> _What you will do_:
Return the lines from the start of the data through the line with "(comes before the". Include both of those lines and no others.

--- START ---

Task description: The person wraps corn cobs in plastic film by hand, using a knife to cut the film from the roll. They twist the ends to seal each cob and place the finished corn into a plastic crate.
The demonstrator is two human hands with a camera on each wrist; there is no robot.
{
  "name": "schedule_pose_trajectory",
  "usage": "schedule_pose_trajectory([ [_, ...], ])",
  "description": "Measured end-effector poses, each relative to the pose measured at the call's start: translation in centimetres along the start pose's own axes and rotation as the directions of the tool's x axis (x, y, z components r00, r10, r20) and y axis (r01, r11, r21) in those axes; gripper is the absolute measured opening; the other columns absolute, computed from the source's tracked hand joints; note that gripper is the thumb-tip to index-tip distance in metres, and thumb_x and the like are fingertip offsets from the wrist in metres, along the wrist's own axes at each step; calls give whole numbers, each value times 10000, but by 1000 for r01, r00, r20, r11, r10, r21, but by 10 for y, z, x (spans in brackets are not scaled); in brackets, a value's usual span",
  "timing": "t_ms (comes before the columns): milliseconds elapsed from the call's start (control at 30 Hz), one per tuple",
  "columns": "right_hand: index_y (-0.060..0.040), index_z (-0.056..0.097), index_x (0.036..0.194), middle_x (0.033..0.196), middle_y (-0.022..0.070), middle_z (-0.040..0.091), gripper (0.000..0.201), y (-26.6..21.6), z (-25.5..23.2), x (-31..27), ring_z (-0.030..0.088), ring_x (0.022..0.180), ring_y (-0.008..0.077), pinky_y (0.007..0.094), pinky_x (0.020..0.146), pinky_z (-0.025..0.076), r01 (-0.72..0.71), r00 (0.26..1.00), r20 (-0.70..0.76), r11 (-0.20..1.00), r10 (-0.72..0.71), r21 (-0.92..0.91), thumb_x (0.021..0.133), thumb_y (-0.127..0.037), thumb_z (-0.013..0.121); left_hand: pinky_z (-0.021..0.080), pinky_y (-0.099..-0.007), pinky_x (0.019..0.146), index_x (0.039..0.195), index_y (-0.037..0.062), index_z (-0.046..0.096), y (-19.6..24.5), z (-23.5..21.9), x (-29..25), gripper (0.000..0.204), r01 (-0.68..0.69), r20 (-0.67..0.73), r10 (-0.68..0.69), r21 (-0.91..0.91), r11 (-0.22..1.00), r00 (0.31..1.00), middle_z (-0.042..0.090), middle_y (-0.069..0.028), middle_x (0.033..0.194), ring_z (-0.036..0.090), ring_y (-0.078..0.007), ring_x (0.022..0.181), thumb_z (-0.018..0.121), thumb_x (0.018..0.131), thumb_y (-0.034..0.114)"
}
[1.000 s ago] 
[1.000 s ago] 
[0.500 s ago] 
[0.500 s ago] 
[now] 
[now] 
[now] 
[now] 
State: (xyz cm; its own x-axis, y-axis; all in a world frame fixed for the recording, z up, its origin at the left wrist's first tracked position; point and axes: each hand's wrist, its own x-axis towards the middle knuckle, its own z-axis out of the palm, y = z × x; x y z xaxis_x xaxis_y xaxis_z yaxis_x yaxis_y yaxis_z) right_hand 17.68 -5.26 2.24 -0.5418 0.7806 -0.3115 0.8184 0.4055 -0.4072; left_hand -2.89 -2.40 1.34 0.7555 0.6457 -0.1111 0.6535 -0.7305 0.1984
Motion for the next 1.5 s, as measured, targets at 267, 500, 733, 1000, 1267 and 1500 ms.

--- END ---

> _Completed task_:
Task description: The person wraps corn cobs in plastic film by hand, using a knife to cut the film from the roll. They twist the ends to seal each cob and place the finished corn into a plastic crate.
The demonstrator is two human hands with a camera on each wrist; there is no robot.
{
  "name": "schedule_pose_trajectory",
  "usage": "schedule_pose_trajectory([ [_, ...], ])",
  "description": "Measured end-effector poses, each relative to the pose measured at the call's start: translation in centimetres along the start pose's own axes and rotation as the directions of the tool's x axis (x, y, z components r00, r10, r20) and y axis (r01, r11, r21) in those axes; gripper is the absolute measured opening; the other columns absolute, computed from the source's tracked hand joints; note that gripper is the thumb-tip to index-tip distance in metres, and thumb_x and the like are fingertip offsets from the wrist in metres, along the wrist's own axes at each step; calls give whole numbers, each value times 10000, but by 1000 for r01, r00, r20, r11, r10, r21, but by 10 for y, z, x (spans in brackets are not scaled); in brackets, a value's usual span",
  "timing": "t_ms (comes before the columns): milliseconds elapsed from the call's start (control at 30 Hz), one per tuple",

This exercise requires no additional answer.